Organiseer informele gesprekken met mensen uit verschillende afdelingen. Vraag niet naar complexiteitsdenken - vraag naar hun grootste werkfrustraties. Degenen die antwoorden geven over silo’s,
trage besluitvorming of rigide processen zijn je natuurlijke bondgenoten.
Geef deze mensen ruimte om te experimenteren. Niet als officieel programma, maar als onderdeel van hun gewone werk. Laat een projectleider een andere manier van vergaderen proberen. Geef een
beleidsmedewerker de vrijheid om met bewoners te praten voordat het beleid vaststaat. Kleine dingen die aantonen dat anders werken mogelijk is.
Creëer veiligheid voor experimenten. Mensen durven alleen te veranderen als ze zich veilig voelen. In veel gemeenten heerst een cultuur van
“geen fouten maken”. Dat is giftig voor complexiteitsdenken, want experimenteren betekent ook mislukken.

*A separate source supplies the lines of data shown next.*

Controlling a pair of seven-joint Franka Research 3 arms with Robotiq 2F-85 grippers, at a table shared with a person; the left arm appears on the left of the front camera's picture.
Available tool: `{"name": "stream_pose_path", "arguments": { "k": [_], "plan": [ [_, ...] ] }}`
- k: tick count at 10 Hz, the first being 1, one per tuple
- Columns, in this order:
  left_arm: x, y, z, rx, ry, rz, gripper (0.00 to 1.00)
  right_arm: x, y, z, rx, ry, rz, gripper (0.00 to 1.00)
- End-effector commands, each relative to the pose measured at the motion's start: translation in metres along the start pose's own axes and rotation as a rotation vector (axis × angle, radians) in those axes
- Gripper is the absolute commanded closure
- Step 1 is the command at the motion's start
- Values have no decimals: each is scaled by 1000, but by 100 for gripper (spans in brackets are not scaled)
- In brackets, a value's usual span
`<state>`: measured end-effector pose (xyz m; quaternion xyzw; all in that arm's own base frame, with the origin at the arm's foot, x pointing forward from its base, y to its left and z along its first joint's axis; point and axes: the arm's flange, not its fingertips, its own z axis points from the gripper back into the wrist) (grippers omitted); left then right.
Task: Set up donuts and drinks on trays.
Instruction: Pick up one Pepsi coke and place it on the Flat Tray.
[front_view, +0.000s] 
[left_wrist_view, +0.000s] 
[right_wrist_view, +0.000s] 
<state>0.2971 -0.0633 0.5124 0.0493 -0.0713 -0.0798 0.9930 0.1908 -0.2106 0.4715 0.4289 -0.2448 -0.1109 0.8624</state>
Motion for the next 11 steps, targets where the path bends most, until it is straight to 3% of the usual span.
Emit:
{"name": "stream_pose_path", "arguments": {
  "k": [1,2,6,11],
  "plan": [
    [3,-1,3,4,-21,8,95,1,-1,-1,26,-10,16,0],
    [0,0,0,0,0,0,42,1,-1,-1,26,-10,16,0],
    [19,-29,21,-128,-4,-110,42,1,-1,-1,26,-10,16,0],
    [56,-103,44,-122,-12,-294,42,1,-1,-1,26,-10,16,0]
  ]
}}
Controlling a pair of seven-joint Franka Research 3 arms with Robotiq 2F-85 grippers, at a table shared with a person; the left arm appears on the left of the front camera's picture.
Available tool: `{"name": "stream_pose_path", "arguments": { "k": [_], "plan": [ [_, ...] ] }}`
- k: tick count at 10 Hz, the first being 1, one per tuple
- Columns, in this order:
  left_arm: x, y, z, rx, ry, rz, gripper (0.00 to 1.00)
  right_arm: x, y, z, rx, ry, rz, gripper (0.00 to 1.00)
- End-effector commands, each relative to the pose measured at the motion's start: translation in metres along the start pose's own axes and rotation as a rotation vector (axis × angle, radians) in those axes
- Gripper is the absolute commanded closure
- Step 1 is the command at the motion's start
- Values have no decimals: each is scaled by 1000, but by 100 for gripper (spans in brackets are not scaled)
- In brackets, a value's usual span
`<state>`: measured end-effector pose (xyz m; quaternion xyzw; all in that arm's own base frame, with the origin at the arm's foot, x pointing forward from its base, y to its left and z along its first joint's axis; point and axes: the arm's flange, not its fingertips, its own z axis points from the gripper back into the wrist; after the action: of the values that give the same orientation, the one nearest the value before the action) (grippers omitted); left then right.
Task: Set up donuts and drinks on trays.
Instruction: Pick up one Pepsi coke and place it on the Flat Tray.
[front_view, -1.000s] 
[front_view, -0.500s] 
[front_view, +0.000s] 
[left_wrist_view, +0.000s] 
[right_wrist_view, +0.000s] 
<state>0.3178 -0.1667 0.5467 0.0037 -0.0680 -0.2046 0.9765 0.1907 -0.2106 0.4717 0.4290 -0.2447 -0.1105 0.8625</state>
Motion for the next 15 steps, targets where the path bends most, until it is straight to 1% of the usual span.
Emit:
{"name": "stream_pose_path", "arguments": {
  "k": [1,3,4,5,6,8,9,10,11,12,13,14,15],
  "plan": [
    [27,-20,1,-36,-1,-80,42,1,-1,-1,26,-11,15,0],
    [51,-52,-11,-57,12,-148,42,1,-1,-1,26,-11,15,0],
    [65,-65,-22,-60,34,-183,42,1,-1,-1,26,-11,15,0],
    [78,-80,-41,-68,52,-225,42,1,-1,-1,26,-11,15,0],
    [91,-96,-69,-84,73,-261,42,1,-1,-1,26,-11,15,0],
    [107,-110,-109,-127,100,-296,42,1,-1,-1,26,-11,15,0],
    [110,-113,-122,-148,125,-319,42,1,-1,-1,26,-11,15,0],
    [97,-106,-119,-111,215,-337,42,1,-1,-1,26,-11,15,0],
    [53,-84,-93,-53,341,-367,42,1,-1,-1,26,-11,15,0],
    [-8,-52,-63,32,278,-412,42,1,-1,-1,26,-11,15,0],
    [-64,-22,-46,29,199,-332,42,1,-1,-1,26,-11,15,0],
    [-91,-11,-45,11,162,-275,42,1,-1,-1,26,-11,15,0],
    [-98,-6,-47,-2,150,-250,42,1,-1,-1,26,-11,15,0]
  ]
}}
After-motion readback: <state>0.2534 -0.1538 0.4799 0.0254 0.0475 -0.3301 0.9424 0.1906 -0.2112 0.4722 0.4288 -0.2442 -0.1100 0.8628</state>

Je moet bewust psychologische veiligheid opbouwen. Begin bij jezelf als leidinggevende. Deel je eigen onzekerheden en mislukkingen. Vier mislukte experimenten als leermomenten, niet als falen.

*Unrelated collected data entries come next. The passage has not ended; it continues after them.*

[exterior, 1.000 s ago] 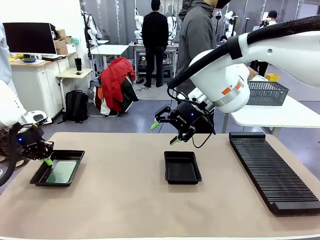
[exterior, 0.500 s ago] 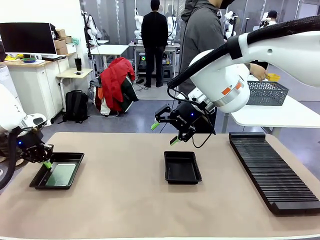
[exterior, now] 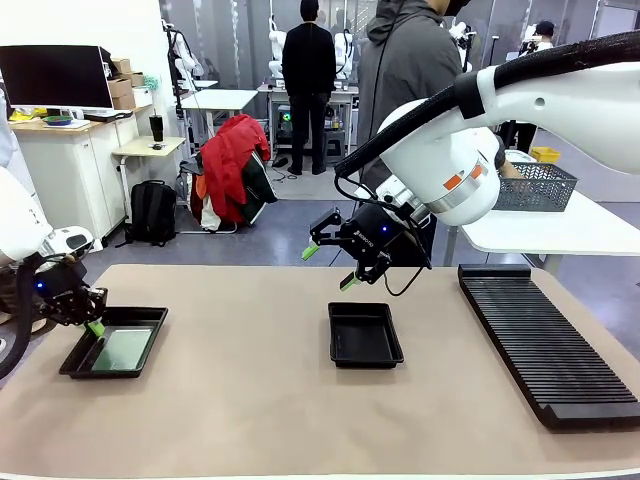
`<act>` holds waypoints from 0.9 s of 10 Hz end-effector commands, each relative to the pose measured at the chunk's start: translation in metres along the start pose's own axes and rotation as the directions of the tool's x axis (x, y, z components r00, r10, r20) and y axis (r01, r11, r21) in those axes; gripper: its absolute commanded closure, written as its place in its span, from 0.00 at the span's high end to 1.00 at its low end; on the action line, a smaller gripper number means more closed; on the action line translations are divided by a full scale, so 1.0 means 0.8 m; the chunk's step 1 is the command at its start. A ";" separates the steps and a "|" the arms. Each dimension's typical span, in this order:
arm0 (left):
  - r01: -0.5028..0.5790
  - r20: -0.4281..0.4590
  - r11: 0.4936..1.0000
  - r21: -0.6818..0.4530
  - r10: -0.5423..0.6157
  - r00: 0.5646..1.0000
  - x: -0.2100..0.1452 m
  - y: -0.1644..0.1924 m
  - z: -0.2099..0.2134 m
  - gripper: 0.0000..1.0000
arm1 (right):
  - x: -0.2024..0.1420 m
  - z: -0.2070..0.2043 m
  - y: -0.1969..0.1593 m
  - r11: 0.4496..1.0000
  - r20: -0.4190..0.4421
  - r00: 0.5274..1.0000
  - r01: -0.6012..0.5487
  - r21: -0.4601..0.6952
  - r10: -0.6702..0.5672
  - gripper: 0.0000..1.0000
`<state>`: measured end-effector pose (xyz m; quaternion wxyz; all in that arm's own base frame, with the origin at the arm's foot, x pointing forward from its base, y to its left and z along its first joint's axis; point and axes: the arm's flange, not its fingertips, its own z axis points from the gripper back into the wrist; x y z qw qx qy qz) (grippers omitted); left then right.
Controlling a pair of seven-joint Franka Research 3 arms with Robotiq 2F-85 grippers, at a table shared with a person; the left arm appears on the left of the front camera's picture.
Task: Inspect and transfer BCBs to ESD trays.
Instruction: Pick up the ESD tray and place it on the left side of the table.
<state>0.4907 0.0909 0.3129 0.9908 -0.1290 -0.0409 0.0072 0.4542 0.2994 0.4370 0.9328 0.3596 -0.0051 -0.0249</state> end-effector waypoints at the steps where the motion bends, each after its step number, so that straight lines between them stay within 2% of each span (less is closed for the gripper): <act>1: -0.001 -0.024 0.999 0.034 0.002 1.000 0.004 -0.006 0.004 0.30 | 0.000 0.000 0.001 1.000 0.000 1.000 -0.001 -0.005 0.001 1.00; 6: 0.002 -0.066 0.989 0.147 0.008 0.998 -0.004 -0.031 0.032 0.73 | 0.000 0.000 0.001 1.000 0.000 1.000 -0.001 -0.005 0.001 1.00; 7: 0.002 -0.071 0.985 0.170 0.010 0.997 -0.007 -0.039 0.041 0.65 | 0.000 0.000 0.001 1.000 0.000 1.000 -0.001 -0.005 0.001 1.00; 8: 0.012 -0.082 0.982 0.189 0.004 0.997 -0.009 -0.047 0.050 0.91 | 0.000 0.000 0.001 1.000 0.000 1.000 -0.001 -0.005 0.001 1.00; 9: 0.009 -0.096 0.975 0.224 0.013 0.995 -0.011 -0.057 0.059 0.82 | 0.000 0.000 0.001 1.000 0.000 1.000 -0.001 -0.005 0.001 1.00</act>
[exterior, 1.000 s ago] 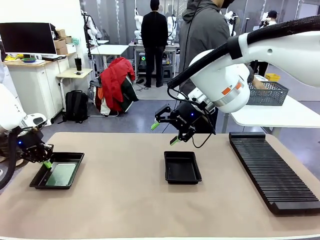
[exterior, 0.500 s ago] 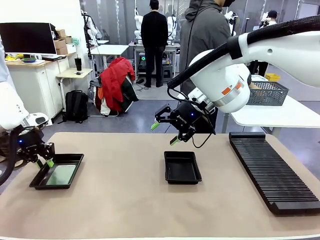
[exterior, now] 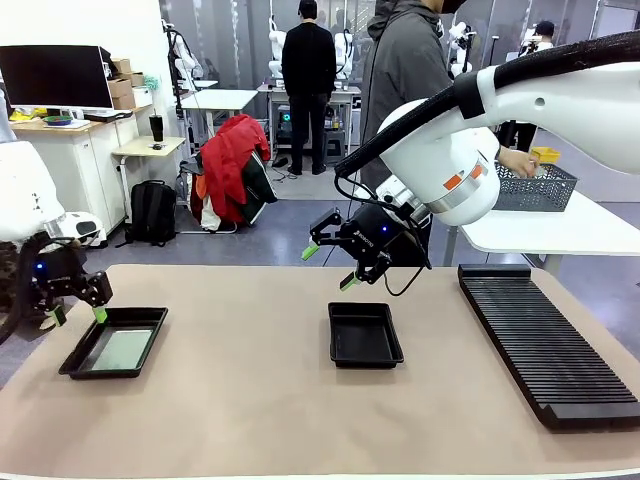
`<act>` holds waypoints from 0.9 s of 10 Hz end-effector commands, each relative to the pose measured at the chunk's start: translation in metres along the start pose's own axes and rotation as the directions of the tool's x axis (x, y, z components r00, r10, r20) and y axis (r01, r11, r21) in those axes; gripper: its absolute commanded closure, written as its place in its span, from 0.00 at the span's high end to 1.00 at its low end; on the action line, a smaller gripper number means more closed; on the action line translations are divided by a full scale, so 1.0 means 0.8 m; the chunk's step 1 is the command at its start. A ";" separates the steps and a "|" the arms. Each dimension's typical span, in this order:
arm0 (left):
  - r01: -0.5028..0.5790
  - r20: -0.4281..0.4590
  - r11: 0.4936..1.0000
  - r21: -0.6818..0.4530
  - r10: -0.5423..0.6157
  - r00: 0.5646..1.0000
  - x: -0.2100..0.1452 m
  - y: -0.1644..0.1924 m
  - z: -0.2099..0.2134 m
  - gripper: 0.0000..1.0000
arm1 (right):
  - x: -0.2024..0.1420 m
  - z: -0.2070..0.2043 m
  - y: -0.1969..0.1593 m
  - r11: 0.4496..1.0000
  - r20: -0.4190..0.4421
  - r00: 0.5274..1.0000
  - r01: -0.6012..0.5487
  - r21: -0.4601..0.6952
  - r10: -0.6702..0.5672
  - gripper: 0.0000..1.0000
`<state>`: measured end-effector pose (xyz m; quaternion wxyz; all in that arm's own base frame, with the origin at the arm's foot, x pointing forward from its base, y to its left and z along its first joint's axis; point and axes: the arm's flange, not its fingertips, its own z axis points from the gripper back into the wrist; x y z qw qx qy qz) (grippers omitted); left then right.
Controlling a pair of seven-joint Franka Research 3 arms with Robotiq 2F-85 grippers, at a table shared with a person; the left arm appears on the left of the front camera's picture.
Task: Inspect and transfer BCBs to ESD trays.
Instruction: Pick up the ESD tray and place it on the left side of the table.
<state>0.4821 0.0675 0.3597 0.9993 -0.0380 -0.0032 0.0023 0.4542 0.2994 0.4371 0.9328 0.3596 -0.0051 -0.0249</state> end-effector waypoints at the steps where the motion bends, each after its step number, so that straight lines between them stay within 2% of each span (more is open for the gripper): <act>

Maak het normaal om te zeggen: “Ik weet het niet, laten we het uitproberen.”
Introduceer kleine rituelen die dit versterken. Bijvoorbeeld een maandelijkse “mislukkingslunch” waar teams delen wat ze hebben geprobeerd en wat er niet werkte. Of begin vergaderingen met de
vraag: “Wat hebben we deze week geleerd dat we nog niet wisten?”
Werk met energiebronnen, niet tegen weerstand. Je zult weerstand tegenkomen. Mensen die zeggen dat dit allemaal mooie theorie is maar niet werkt
in de praktijk. Ga niet in discussie. Zoek in plaats daarvan de energie op.

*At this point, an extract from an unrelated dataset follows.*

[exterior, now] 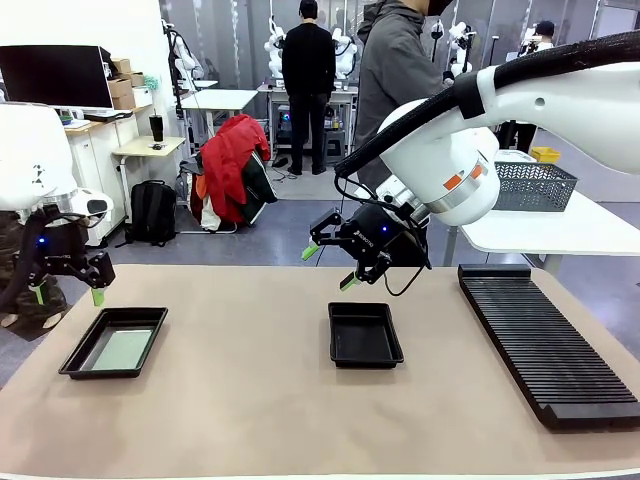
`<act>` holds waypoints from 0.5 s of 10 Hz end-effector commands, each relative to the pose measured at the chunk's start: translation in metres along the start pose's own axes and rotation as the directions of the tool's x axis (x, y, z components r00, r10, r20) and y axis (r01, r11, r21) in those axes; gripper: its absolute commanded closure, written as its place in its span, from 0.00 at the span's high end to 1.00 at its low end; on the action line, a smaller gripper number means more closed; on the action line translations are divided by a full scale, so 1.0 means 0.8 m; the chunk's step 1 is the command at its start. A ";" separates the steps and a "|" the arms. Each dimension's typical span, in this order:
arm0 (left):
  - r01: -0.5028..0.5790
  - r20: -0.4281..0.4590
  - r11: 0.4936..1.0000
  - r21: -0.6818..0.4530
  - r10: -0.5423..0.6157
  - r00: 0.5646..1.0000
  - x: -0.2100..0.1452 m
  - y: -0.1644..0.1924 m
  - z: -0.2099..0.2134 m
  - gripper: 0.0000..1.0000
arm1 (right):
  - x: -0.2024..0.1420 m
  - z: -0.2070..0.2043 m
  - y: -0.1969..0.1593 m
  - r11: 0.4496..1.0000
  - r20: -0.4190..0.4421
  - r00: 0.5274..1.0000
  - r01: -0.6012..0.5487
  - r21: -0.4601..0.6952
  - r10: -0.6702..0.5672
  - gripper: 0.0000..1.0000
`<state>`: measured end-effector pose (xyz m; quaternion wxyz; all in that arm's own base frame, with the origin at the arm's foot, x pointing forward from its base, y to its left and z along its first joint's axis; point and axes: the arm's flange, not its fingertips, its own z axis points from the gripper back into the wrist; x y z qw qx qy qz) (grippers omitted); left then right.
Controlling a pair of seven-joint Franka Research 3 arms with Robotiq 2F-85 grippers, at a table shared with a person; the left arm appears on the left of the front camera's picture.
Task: Inspect and transfer BCBs to ESD trays.
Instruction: Pick up the ESD tray and place it on the left side of the table.
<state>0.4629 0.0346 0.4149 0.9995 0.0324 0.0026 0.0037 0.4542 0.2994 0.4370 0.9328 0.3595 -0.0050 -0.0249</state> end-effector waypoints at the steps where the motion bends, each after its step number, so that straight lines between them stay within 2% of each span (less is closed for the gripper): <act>1: -0.024 0.017 0.999 0.032 0.023 1.000 -0.006 -0.001 0.004 1.00 | 0.000 0.000 0.001 1.000 0.000 1.000 -0.001 -0.005 0.001 1.00; 5: 0.000 0.005 1.000 0.000 0.000 1.000 0.000 0.000 0.002 1.00 | 0.000 0.000 0.001 1.000 0.000 1.000 -0.001 -0.005 0.001 1.00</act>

Waar zie je mensen enthousiast worden? Waar ontstaan spontaan samenwerkingen tussen afdelingen? Welke projecten leveren onverwacht goede resultaten op? Volg die energie en versterk wat er al
gebeurt. Dit werkt waarschijnlijk beter dan proberen sceptici te overtuigen.
Verander de taal geleidelijk. Stop niet meteen met alle bestaande termen en processen. Dat voelt als een revolutie, en revoluties roepen
weerstand op. Introduceer nieuwe concepten langzaam, gekoppeld aan bekende situaties.
In plaats van te zeggen “We gaan nu systeemdenken toepassen”, zeg je: “Laten we eens kijken hoe dit project andere afdelingen raakt.” In plaats van “emergentie”, praat je over “onverwachte
samenwerkingen die ontstaan”. De concepten blijven hetzelfde, maar de taal voelt vertrouwd.
Volhouden
Gebruik bestaande structuren als hefboom. Je hoeft niet alles opnieuw uit te vinden. Gebruik bestaande overlegstructuren, rapportagesystemen en
evaluatiemomenten om complexiteitsdenken binnen te smokkelen.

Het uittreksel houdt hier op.